Prompt => Take each line of the data that contains the string "please" and copy it.
○ ○ ○ ○ ○
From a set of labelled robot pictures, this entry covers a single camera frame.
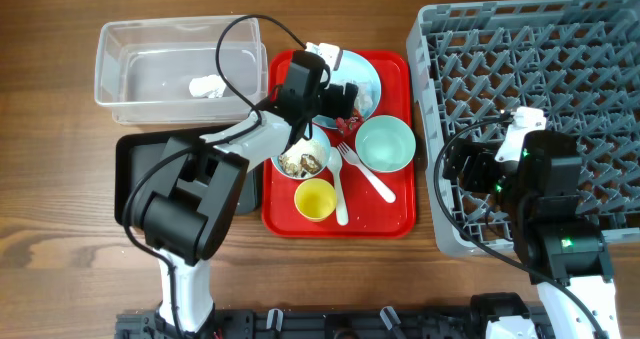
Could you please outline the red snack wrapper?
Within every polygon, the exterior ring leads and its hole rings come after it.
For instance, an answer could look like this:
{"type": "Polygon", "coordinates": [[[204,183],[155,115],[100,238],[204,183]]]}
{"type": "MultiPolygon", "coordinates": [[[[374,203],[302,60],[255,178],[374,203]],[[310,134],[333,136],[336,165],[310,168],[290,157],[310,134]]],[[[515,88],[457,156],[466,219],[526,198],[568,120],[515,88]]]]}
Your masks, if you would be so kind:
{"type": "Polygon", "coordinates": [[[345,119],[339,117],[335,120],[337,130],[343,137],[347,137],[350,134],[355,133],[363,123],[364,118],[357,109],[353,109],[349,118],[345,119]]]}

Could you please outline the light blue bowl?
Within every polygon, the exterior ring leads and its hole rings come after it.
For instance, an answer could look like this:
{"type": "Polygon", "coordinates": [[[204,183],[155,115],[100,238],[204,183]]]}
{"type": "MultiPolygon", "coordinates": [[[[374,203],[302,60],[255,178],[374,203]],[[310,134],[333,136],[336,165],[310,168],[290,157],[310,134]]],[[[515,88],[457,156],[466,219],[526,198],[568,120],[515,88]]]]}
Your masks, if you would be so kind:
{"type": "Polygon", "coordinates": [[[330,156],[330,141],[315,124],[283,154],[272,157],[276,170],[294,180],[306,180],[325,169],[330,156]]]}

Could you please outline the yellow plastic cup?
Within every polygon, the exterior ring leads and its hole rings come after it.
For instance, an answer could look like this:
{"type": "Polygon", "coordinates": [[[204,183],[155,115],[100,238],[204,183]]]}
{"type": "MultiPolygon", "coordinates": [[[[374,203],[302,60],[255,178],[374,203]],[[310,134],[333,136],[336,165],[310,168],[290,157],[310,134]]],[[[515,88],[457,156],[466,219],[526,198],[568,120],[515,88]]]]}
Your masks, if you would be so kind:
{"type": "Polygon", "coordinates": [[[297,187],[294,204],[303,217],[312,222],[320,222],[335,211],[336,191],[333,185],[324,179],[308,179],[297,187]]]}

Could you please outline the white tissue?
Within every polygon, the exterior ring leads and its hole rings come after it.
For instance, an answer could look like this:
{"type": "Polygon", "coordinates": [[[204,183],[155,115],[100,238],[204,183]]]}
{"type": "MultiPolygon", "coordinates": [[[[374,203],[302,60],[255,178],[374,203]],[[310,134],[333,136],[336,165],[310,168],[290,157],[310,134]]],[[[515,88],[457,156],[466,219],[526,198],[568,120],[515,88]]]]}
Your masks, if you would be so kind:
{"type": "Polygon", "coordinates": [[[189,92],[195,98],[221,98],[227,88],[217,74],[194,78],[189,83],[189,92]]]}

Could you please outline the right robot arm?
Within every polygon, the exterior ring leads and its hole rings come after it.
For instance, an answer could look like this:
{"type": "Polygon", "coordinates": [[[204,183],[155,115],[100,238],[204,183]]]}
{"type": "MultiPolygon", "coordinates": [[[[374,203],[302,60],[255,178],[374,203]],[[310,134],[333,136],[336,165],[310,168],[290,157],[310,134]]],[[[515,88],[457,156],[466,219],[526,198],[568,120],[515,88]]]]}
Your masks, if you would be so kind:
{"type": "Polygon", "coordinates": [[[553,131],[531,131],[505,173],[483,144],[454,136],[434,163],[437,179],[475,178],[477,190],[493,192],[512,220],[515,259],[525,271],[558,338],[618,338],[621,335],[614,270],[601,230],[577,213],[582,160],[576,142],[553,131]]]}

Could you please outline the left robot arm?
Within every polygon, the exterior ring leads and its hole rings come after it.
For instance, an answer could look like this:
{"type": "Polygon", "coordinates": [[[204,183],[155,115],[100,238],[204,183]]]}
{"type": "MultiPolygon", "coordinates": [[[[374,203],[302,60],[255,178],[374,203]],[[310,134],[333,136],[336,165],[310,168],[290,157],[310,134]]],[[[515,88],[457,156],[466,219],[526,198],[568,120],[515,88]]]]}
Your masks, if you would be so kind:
○ ○ ○ ○ ○
Answer space =>
Could you please outline the red snack wrapper?
Could you please outline the light blue bowl?
Could you please outline the yellow plastic cup?
Could you please outline the white tissue?
Could you please outline the right robot arm?
Could you please outline the left robot arm?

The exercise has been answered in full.